We used to hear yelling from their apartment all the time. His mother would scream at him, 'Get the hell out of here, why do you keep coming around here?'" recalled a woman neighbor of Benny Sela, 28, the suspected Tel Aviv serial rapist.

"His mother is very bossy, and she never seemed to care much about him," said the neighbor, who for some 20 years has lived near the Selas on Rehov Hanoch, one of the slummy alleys near the Hatikva market in south Tel Aviv.

Right across the alley from the Sela apartment is the almost four-story-high electricity pole from which Sela's father, an alcoholic, jumped to his death when his eldest son was just past his bar mitzva.

During his trial three years ago for sexually molesting his cousin from the time she was eight until she was 15 - for which Sela served a year-and-a-half in Ayalon Prison - he testified that his father used to beat him.

"In a sense Sela is a model of the serial rapist," said Prof.
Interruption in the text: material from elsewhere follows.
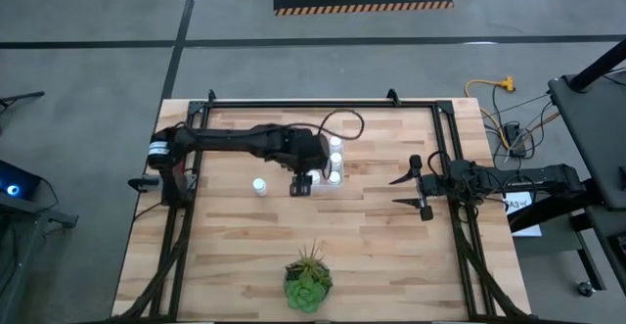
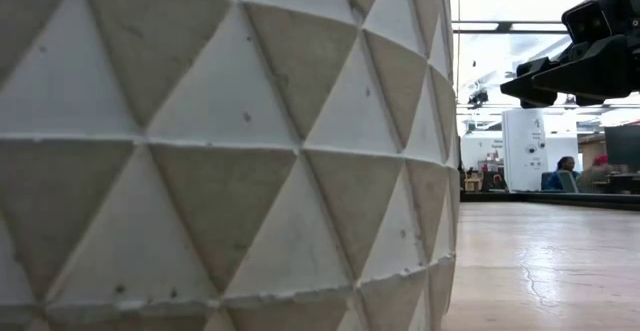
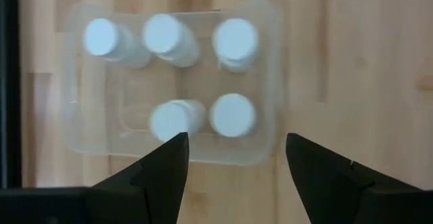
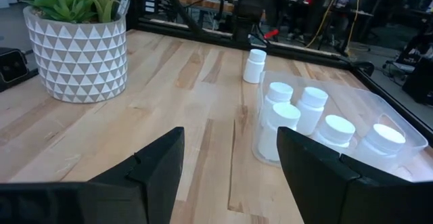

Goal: Pick and place pill bottles into a basket
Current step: Put the white pill bottle into the transparent bin

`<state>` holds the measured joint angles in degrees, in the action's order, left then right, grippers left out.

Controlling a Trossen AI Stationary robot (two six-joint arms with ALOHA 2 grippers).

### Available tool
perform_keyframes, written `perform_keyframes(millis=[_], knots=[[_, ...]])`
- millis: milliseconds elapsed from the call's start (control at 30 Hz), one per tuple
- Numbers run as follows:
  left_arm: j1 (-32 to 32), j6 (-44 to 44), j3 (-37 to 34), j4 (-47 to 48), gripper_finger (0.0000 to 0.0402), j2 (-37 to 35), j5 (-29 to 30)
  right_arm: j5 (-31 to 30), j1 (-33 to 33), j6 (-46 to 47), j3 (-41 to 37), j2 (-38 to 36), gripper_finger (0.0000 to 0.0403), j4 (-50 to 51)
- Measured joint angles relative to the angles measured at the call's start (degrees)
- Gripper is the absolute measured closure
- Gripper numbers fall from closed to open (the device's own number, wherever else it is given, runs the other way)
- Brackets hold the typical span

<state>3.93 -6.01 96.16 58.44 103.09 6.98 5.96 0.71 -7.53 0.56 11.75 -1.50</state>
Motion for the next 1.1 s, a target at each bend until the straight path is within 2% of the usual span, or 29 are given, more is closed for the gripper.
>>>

Giora Shoham, a Tel Aviv University criminologist who has studied violent criminals in Israel and abroad. "His father used to beat him, and his mother wasn't there to help him. She was emotionally absent. When a young boy asks for love and instead receives rejection and violence, then for him rejection and violence become synonymous with love."

Prof. Menahem Amir, a Hebrew University criminologist, insisted there wasn't enough public information about Sela yet to say that he matched a common profile of serial rapists. Yet when asked what typically drove such criminals, Amir replied: "They want to take revenge against women. Usually they've been rejected by their mother, or perhaps by their first love. Often their father was punitive and abusive, and their mother didn't protect them."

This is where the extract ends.